安心問答−浄土真宗の信心について−

浄土真宗の信心についての問答

南無阿弥陀仏があるから私は大丈夫だと自分を安心させようとする心について(頂いた質問)

今私の心に現れてくださる南無阿弥陀仏があるから私は大丈夫だと自分の心を安心させようとしている心があることに気がつきました。(略)自分は法話を縁にして聞いた通りの救いの世界をまた作り上げていました。(頂いた質問)

自分の心で南無阿弥陀仏をあてにする心を用意せよという南無阿弥陀仏ではありません。南無阿弥陀仏には、信じる心(信・機)も助けるお働き(行・法)も一体となっているのだと蓮如上人は教えておられます。

このゆゑに南無の二字は衆生の弥陀をたのむ機のかたなり。また阿弥陀仏の四字はたのむ衆生をたすけたまふかたの法なるがゆゑに、これすなはち機法一体の南無阿弥陀仏と申すこころなり。この道理あるがゆゑに、われら一切衆生の往生の体は南無阿弥陀仏ときこえたり。(御文章4帖目14通)

蓮如上人は、「弥陀をたのむ」信心のことを、機といわれています。そして、「たのむ衆生をたすけたまふかたの法」(はたらき)が阿弥陀仏(法)だといわれています。
弥陀をたのむ信心は、阿弥陀仏によって発されるものです。そのため、弥陀をたのむ信心を獲得した人は、即時に阿弥陀仏の願力によって摂取されます。

そのことを顕しておられるのが南無阿弥陀仏の六字です。
またそのことを蓮如上人のお歌には以下のようにいわれています。

たのませて たのまれたまふ 弥陀なれば 
   たのむ心もわれとおこらず(蓮如上人)


阿弥陀仏の方からいえば「たのませて」下さる南無阿弥陀仏です。
私の方からいえば「たのまれたまふ」南無阿弥陀仏です。阿弥陀仏が我にまかせよと仰せ下さり、仰せの通り私が疑い無くまかせたのが信心です。私から言えば「たのまれたまう弥陀」が、南無阿弥陀仏であり。信心です。そのため「たのむ心もわれとおこらず」といわれるように、私の方から「たのむ心」を発したり、用意したりするものではありません。全て他力廻向される救いです。

そうして、弥陀をたのむ信心の行者を摂取して捨てられないのが南無阿弥陀仏です。

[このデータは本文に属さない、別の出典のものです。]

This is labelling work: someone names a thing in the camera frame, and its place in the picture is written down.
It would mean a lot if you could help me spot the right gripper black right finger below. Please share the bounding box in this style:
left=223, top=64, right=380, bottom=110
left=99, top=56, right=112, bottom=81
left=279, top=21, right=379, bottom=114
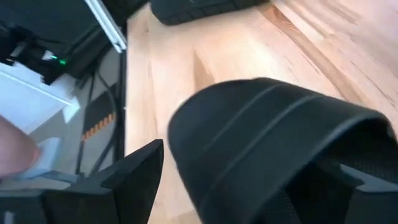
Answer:
left=288, top=161, right=398, bottom=224

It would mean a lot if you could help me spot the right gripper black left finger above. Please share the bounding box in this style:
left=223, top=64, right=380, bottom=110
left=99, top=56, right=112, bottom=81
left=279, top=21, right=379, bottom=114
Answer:
left=71, top=139, right=165, bottom=224

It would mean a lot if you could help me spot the black rubber slide sandal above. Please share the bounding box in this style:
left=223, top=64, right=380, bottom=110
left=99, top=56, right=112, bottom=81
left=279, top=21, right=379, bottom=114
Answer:
left=167, top=77, right=398, bottom=224
left=149, top=0, right=271, bottom=26

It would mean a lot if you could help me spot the person's hand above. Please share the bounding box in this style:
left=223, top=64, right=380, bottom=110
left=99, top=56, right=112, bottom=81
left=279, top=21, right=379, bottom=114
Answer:
left=0, top=115, right=40, bottom=180

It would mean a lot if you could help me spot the white cardboard box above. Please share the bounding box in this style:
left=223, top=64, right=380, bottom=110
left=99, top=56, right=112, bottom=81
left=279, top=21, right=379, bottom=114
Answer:
left=0, top=61, right=81, bottom=135

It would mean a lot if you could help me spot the black device with green light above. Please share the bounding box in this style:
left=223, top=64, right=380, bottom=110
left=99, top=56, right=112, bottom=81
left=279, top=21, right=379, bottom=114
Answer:
left=0, top=18, right=108, bottom=85

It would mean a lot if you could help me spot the black orange striped cable cover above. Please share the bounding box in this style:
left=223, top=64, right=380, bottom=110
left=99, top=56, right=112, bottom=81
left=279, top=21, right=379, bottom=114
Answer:
left=81, top=93, right=118, bottom=141

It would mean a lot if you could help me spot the silver aluminium bracket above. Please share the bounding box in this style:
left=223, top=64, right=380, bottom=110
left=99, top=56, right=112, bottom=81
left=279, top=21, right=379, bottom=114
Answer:
left=83, top=0, right=128, bottom=54

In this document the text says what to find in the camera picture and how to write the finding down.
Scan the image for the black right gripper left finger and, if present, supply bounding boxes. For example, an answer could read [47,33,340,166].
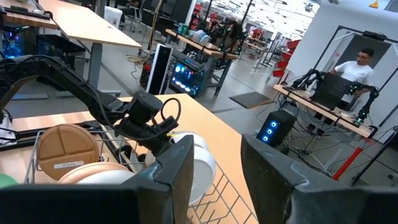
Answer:
[0,134,195,224]

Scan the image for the wooden workbench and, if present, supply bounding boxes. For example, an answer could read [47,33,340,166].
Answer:
[164,27,239,98]

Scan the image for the brown divided wooden plate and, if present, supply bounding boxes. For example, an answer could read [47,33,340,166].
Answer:
[37,123,101,181]

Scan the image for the light tan desk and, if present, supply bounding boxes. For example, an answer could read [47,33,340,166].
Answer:
[12,93,259,224]

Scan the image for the black computer tower blue fans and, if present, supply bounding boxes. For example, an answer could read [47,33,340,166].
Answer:
[256,110,297,149]

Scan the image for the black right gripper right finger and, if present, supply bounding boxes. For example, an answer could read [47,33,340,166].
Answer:
[241,133,398,224]

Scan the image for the person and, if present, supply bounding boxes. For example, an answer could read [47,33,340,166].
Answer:
[329,47,376,105]

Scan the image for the black mesh basket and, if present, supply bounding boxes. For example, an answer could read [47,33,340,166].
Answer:
[310,72,356,111]

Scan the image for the light green plate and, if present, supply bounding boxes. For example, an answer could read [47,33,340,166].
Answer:
[0,172,19,189]

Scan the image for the black floor mat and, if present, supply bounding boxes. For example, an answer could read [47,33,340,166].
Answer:
[228,91,275,110]

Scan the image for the white computer side panel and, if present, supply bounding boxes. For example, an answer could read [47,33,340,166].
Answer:
[145,42,174,96]

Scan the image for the glowing computer case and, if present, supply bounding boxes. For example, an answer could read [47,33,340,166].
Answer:
[169,49,206,98]

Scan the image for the wooden robot station table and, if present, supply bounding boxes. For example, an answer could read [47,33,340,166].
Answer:
[272,83,374,139]

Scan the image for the grey wire dish rack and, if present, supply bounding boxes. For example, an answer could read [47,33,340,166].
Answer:
[23,129,259,224]

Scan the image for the red storage bins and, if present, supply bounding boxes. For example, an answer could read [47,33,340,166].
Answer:
[272,39,302,78]

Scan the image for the tan standing desk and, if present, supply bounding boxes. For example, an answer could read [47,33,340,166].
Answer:
[0,0,143,97]

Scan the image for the white bin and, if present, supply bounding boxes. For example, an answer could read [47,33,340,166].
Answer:
[103,5,124,29]

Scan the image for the distant black station frame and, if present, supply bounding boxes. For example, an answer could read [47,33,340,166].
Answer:
[312,24,398,103]

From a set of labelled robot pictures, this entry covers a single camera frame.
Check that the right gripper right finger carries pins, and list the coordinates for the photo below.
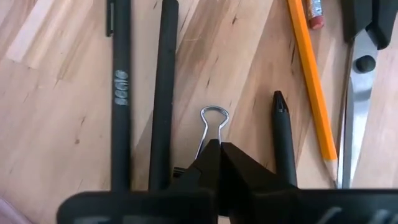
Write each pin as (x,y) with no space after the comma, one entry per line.
(242,174)

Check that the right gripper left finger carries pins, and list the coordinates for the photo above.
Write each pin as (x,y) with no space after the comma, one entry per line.
(205,174)

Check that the black pen with silver print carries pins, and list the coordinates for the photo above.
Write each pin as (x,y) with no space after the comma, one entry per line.
(121,124)

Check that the orange pencil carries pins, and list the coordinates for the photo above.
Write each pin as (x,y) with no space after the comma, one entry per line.
(315,18)
(312,77)

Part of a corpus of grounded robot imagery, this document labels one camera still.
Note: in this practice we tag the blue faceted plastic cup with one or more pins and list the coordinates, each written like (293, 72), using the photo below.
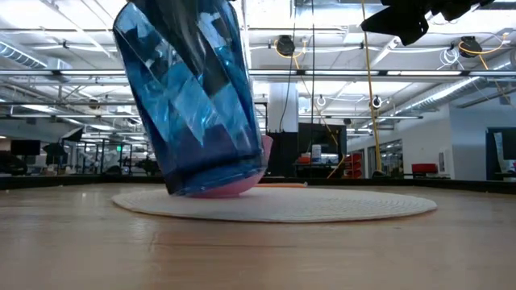
(193, 113)

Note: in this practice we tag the red storage bin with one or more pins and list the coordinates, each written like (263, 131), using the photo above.
(424, 168)

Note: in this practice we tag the dark framed screen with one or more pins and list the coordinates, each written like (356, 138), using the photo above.
(502, 153)

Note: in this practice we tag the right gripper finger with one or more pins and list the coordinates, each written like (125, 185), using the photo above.
(399, 20)

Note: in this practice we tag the pink plastic bowl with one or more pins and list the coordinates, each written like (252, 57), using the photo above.
(242, 187)

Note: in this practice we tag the white round plate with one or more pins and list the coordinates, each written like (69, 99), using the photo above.
(302, 205)

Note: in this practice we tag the red drawer shelf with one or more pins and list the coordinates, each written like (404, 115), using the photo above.
(354, 166)

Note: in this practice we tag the black monitor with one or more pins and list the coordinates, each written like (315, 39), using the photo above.
(25, 147)

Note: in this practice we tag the white concrete pillar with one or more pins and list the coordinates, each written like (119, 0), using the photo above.
(282, 106)

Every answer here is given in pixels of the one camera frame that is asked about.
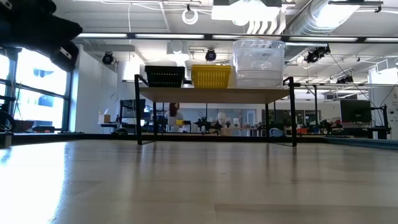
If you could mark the black plastic basket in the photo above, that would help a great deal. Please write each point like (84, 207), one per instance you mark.
(164, 79)
(164, 66)

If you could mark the yellow plastic basket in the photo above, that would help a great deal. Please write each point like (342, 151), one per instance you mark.
(211, 68)
(211, 79)

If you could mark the black background robot arm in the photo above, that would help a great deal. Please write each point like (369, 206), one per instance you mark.
(206, 125)

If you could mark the wooden shelf with black legs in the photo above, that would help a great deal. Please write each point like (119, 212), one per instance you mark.
(217, 95)

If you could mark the large window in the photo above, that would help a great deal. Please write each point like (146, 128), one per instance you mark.
(40, 93)

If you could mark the cardboard box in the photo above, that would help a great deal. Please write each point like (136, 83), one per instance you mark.
(104, 118)

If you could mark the black computer monitor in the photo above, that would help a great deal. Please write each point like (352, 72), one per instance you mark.
(133, 107)
(355, 111)

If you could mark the person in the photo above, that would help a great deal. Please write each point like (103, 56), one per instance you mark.
(174, 115)

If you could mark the black beam with light strips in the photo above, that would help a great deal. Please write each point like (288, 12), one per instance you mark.
(208, 37)

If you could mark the white ceiling unit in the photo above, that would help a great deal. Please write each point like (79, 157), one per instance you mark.
(245, 11)

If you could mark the blue white object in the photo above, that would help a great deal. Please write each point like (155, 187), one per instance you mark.
(276, 132)

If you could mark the black ceiling spotlight cluster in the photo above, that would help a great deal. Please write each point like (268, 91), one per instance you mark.
(317, 54)

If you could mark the black ceiling track fixture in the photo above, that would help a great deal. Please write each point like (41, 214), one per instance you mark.
(354, 2)

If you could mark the black metal stand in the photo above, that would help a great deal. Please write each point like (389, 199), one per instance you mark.
(385, 121)

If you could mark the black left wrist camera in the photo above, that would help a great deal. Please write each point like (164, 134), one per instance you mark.
(70, 62)

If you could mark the silver ventilation duct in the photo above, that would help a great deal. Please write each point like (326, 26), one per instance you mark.
(311, 18)

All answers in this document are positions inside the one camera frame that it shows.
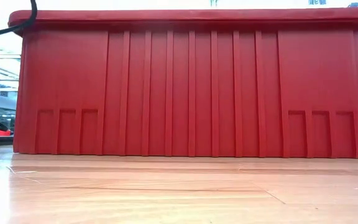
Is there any red ribbed plastic bin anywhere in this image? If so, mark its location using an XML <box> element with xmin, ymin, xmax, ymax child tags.
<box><xmin>7</xmin><ymin>7</ymin><xmax>358</xmax><ymax>159</ymax></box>

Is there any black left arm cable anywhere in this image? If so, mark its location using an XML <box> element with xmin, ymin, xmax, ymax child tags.
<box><xmin>0</xmin><ymin>0</ymin><xmax>39</xmax><ymax>40</ymax></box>

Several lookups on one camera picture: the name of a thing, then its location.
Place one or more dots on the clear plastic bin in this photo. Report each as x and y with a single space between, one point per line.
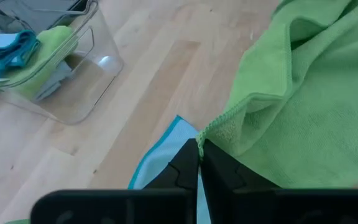
89 84

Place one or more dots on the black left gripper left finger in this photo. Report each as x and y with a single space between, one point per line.
120 207

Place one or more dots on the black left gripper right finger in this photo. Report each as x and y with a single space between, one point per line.
291 207

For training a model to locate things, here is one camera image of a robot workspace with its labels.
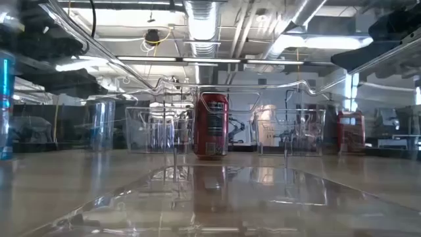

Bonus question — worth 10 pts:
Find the red cola can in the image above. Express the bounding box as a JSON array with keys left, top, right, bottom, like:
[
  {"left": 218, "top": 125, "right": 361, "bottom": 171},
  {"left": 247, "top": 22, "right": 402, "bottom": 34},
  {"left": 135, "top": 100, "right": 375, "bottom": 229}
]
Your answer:
[
  {"left": 193, "top": 92, "right": 230, "bottom": 161},
  {"left": 335, "top": 110, "right": 366, "bottom": 154}
]

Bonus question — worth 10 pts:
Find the clear plastic bin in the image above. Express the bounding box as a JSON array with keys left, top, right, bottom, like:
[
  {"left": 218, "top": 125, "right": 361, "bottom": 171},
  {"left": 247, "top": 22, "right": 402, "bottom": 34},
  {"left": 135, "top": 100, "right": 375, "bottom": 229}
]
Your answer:
[
  {"left": 252, "top": 108, "right": 327, "bottom": 157},
  {"left": 0, "top": 0, "right": 421, "bottom": 237},
  {"left": 124, "top": 105, "right": 195, "bottom": 155}
]

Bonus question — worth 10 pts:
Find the white Celsius can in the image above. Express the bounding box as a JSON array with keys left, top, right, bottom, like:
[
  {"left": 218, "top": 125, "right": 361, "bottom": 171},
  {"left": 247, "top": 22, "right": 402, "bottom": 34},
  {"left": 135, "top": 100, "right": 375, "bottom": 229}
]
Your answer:
[{"left": 86, "top": 98, "right": 116, "bottom": 152}]

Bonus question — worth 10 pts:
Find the blue silver Red Bull can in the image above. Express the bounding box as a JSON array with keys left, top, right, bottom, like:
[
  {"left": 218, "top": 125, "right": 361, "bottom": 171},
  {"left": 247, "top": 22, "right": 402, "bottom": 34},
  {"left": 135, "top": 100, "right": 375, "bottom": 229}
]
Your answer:
[{"left": 0, "top": 49, "right": 16, "bottom": 161}]

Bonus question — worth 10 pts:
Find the ceiling light strip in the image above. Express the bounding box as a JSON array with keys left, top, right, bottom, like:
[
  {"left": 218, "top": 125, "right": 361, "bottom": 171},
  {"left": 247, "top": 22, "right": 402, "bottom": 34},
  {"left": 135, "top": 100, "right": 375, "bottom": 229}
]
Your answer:
[
  {"left": 116, "top": 55, "right": 178, "bottom": 63},
  {"left": 182, "top": 57, "right": 243, "bottom": 64},
  {"left": 246, "top": 59, "right": 305, "bottom": 66}
]

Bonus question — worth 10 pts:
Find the black round ceiling device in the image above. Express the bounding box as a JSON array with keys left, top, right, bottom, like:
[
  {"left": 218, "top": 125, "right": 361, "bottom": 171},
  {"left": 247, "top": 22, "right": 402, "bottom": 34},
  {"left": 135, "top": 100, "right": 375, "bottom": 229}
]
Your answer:
[{"left": 144, "top": 28, "right": 161, "bottom": 45}]

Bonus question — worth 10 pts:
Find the silver ventilation duct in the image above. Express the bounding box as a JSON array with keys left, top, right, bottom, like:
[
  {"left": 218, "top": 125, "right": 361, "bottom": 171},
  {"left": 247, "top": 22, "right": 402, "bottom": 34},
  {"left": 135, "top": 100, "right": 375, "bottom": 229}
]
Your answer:
[
  {"left": 262, "top": 0, "right": 330, "bottom": 62},
  {"left": 182, "top": 0, "right": 220, "bottom": 85}
]

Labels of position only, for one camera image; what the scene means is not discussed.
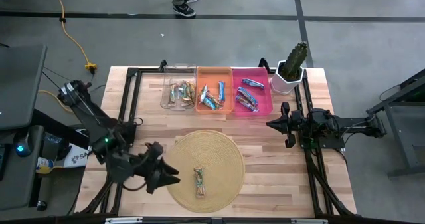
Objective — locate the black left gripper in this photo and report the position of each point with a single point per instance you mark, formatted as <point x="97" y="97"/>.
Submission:
<point x="151" y="171"/>

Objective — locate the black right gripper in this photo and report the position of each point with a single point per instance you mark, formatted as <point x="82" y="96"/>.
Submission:
<point x="300" y="124"/>

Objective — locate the oatmeal raisin granola bar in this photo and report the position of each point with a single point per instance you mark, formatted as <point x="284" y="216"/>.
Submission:
<point x="247" y="96"/>
<point x="253" y="83"/>
<point x="247" y="104"/>

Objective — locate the chocolate chip granola bar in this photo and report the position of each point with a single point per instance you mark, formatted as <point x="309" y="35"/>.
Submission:
<point x="203" y="93"/>
<point x="208" y="104"/>
<point x="216" y="101"/>
<point x="221" y="91"/>

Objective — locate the peanut butter chocolate granola bar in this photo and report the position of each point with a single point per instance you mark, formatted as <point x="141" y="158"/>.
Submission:
<point x="190" y="88"/>
<point x="180" y="90"/>
<point x="199" y="182"/>
<point x="172" y="93"/>
<point x="187" y="101"/>

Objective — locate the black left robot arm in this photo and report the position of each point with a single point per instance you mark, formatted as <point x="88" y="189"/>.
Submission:
<point x="89" y="117"/>

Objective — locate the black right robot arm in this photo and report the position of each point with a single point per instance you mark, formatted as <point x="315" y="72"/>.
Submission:
<point x="348" y="126"/>

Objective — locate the pink plastic bin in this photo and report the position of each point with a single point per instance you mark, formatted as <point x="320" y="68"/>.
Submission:
<point x="265" y="101"/>

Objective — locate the white plant pot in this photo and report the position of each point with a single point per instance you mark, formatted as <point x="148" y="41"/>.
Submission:
<point x="282" y="86"/>

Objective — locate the round woven straw placemat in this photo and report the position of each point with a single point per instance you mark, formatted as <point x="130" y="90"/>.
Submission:
<point x="216" y="151"/>

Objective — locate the green cactus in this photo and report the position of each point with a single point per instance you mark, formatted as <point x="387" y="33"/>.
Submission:
<point x="293" y="61"/>

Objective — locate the white cardboard box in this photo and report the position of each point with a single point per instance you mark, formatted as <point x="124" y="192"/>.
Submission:
<point x="78" y="157"/>

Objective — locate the clear plastic bin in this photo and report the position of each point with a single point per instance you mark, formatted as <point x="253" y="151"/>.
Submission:
<point x="179" y="72"/>

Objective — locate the black metal desk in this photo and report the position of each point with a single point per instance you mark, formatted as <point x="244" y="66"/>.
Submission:
<point x="405" y="117"/>

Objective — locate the yellow white bottle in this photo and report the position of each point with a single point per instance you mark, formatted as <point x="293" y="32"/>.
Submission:
<point x="43" y="165"/>

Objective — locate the black device with blue light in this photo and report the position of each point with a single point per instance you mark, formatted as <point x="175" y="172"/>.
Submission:
<point x="21" y="146"/>

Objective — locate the person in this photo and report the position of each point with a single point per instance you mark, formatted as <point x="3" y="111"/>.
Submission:
<point x="184" y="8"/>

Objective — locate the grey desk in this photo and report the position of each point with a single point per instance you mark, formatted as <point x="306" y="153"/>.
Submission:
<point x="20" y="84"/>

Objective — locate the silver metal bracket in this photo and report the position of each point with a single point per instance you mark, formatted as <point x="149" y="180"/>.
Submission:
<point x="123" y="220"/>
<point x="310" y="221"/>

「念仏衆生摂取不捨」と観無量寿経に説かれていますが、南無阿弥陀仏でいえば、念仏衆生が「南無」であり、摂取不捨が「阿弥陀仏」です。

このように南無阿弥陀仏という名号のお働きが、私の信心(機・南無阿弥陀仏)となり、信心の行者を捨てられない(念仏衆生摂取不捨=南無阿弥陀仏)という利益を与えていくと蓮如上人が教えられています。

南無阿弥陀仏を受け取るにふさわしい心があると想定し、それに合わせようとするのも自力廻向です。あくまで阿弥陀仏の本願は先手の法であり、他力廻向の法です。
私が用意するに先立って、必ず救う法を用意して差し向けて下さいます。それを、私の方で「受け取るための準備」をしようとするのが計らいです。その計らいをすてて、ただ今南無阿弥陀仏と聞いて下さい。必ずただ今救われてください。